YOUR GOAL:
Would you output all the lines below precisely as they stand, leaving each picture out?

PROVIDED DATA:
Segment Open

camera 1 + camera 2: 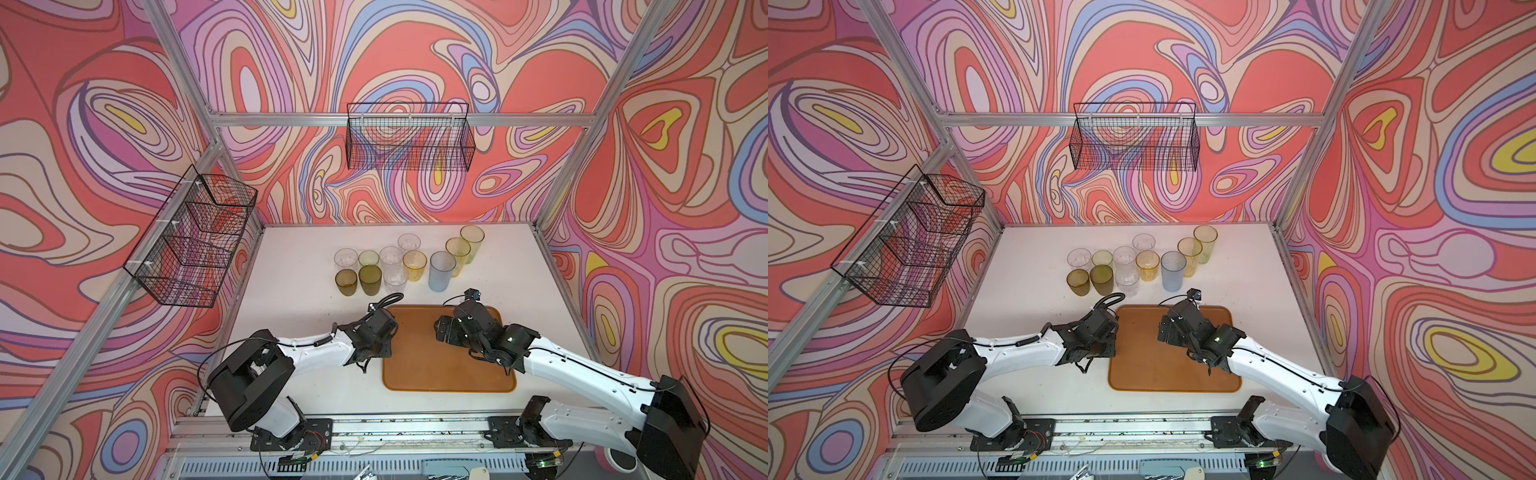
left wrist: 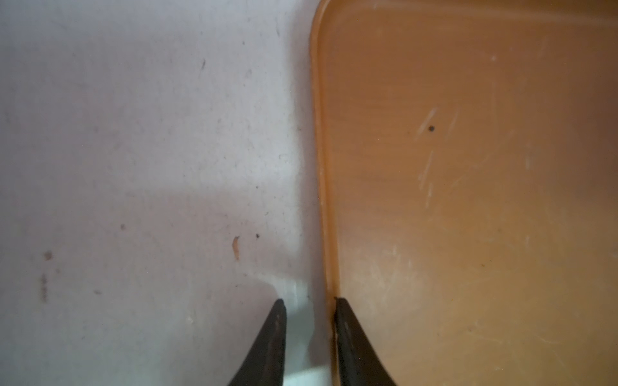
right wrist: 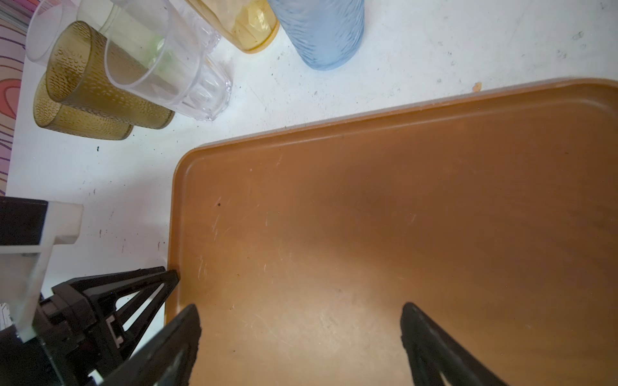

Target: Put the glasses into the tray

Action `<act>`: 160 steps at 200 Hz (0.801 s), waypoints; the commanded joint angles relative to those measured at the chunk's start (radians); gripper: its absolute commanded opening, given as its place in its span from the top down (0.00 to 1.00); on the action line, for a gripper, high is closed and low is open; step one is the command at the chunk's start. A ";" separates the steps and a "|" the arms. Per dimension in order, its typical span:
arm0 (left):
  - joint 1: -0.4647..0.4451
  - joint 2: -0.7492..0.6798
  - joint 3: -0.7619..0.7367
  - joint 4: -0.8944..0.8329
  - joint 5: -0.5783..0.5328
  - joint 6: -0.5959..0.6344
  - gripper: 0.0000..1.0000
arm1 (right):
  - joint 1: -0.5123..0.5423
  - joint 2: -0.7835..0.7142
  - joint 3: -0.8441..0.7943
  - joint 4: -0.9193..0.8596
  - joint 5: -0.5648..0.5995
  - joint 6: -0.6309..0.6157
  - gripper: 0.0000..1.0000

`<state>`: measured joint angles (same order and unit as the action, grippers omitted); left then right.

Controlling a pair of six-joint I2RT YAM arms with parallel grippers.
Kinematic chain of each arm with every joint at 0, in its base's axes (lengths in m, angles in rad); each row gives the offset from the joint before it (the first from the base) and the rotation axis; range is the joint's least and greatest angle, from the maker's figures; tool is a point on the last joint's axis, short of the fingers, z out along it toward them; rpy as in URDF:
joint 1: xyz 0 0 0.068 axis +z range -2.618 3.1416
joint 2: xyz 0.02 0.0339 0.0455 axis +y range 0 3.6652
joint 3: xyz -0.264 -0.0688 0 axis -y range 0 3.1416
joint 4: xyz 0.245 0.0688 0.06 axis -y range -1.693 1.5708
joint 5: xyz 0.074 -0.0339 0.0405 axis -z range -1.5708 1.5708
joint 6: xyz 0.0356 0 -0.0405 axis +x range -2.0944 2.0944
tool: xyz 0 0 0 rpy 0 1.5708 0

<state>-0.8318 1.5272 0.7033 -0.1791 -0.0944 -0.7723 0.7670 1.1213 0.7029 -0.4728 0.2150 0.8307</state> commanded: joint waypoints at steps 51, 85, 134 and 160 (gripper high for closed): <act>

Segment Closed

SOLUTION TO THIS TASK:
camera 1 + camera 2: 
left wrist: 
right wrist: 

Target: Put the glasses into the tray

Action `<act>`: 160 steps at 200 Hz (0.801 s), waypoints; the commanded joint angles relative to those measured at the chunk's start (radians); gripper: its absolute commanded opening, given as its place in its span from the top down (0.00 to 1.00); on the action line, for a gripper, high is closed and low is open; step one is the command at the chunk's start. A ";" separates the steps and a "|" the arms. Per dimension in order, its typical span:
arm0 (left):
  - joint 1: -0.4647..0.4451
  - joint 2: -0.7492..0.6798
  - joint 3: -0.7619..0.7367
  - joint 4: -0.8944..0.8329
  - joint 5: -0.5783..0.5328
  - joint 6: -0.5959..0.6344
  - gripper: 0.0000..1.0000
arm1 (right):
  - joint 1: -0.5123..0.5423
  - joint 2: -0.7835..0.7142
  - joint 3: -0.8441..0.7943
  - joint 4: -0.9193..0.8596
  - joint 5: -0.5648..0.5995
  - joint 6: -0.6309..0.6157
  - gripper: 0.0000..1.0000

`<state>`: measured joint angles (same order and unit as the action, grippers omitted); left then right.

Controlling a pair of six-joint I2RT YAM arms with parallel grippers.
Kinematic chain of each arm with every joint at 0, in its base's axes (lengths in m, angles in rad); each row gives the offset from the joint before it (the first from the base) and the rotation axis; range is the joint's least and greatest angle, from the maker's figures; tool is a point on the last joint's axis, short of the fingers, z out along it toward them; rpy as in URDF:
joint 1: xyz 0 0 0.068 axis +z range -2.618 3.1416
joint 2: xyz 0.02 0.0339 0.0455 axis +y range 0 3.6652
joint 3: xyz -0.264 -0.0688 0 axis -y range 0 3.1416
joint 4: xyz 0.245 0.0688 0.06 axis -y range -1.693 1.5708
joint 5: xyz 0.074 -0.0339 0.0405 axis -z range -1.5708 1.5708
joint 6: xyz 0.0356 0 -0.0405 axis +x range -2.0944 2.0944
tool: xyz 0 0 0 rpy 0 1.5708 0

<state>-0.8318 1.5272 0.7033 -0.1791 -0.0944 -0.7723 0.7670 1.1213 0.7029 -0.4728 0.2150 0.8307</state> commanded: joint waypoints at steps 51, 85, 134 and 160 (gripper high for closed): <act>

The exercise is now finished.